§ **What you have to do**
Return the listing verbatim, images left out.

__________

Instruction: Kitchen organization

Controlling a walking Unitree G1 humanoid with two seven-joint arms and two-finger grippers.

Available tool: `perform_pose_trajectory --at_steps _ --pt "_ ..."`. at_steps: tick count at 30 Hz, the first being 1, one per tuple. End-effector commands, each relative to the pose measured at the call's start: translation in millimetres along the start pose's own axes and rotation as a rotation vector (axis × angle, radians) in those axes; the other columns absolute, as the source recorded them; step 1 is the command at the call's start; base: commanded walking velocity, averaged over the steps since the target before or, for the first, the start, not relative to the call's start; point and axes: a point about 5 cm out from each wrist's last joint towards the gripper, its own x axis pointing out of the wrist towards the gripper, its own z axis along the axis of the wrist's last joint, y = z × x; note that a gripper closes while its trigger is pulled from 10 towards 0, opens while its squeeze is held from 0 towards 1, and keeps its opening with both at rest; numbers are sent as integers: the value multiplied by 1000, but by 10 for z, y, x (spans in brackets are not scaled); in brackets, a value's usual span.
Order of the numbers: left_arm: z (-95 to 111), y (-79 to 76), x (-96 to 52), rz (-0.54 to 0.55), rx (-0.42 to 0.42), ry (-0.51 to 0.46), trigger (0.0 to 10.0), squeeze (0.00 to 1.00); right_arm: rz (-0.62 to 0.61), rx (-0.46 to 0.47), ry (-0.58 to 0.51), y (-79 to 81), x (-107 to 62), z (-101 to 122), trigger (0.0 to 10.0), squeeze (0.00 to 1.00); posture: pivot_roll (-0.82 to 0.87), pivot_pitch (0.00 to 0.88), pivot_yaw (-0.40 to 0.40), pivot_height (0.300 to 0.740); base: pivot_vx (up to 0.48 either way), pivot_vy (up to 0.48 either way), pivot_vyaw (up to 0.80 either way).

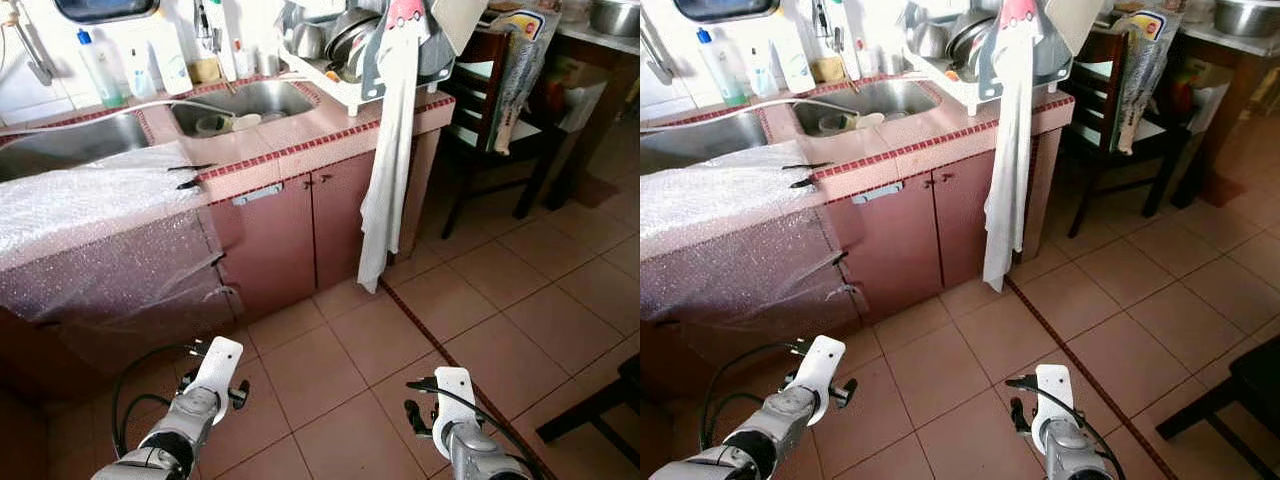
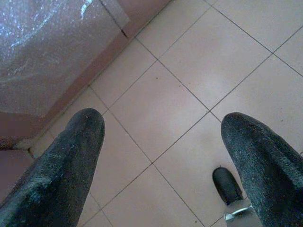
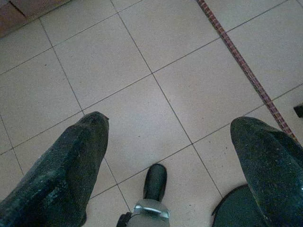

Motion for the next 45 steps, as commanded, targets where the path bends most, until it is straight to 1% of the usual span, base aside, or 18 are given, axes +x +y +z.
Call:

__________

§ **Your solution**
Instruction: Kitchen organization

Controlling a walking Unitree G1 humanoid with two seven-joint arms and two-finger grippers.

Available tool: `perform_pose_trajectory --at_steps _ --pt "_ ..."`. at_steps: tick count at 30 Hz, the first being 1, one per tuple. End-effector commands, each relative to the pose measured at the call's start: translation in millimetres along the start pose's own axes and rotation as a rotation vector (axis × angle, radians) in those axes; the other columns absolute, as the source recorded them; step 1 is the command at the call's start; base: commanded walking velocity, averaged over the steps since the target before or, for the first, the start, not relative to the call's start; point and axes: a point about 5 cm out from each wrist's last joint towards the gripper, its own x axis pointing out of the wrist towards the gripper, its own z axis along the axis of the wrist's last joint, y = z × x; note that a gripper closes while its trigger is pulled from 10 towards 0, opens while its squeeze is held from 0 towards 1, and keeps its opening with both at rest; numbers are sent as integers: the value multiplied by 1000, but by 10 for z, y, x (spans in brackets are not scaled); in brackets, a value's usual span.
Order of the numbers: left_arm: z (-95 to 111), y (-79 to 76), x (-96 to 52), rz (-0.54 to 0.55), rx (-0.42 to 0.42), ry (-0.51 to 0.46), trigger (0.0 to 10.0), squeeze (0.00 to 1.00); right_arm: rz (-0.62 to 0.61), rx (-0.46 to 0.47), ry (-0.58 to 0.51), y (-79 to 81), x (-107 to 62), z (-101 to 122), trigger (0.0 to 10.0), squeeze (0.00 to 1.00); posture: pivot_roll (-0.82 to 0.87), pivot_pitch (0.00 to 0.88), pivot_yaw (-0.40 to 0.40), pivot_height (0.300 to 0.740); base: pivot_vx (up to 0.48 either way), pivot_vy (up to 0.48 either way), pivot_vyaw (up to 0.80 either way).


Motion for the next 45 steps, as commanded, targets where the path bends most, until it is straight to 1% of the usual span, base aside, or 18 are given, axes +x +y +z.
Call:

There is nothing else to this exercise.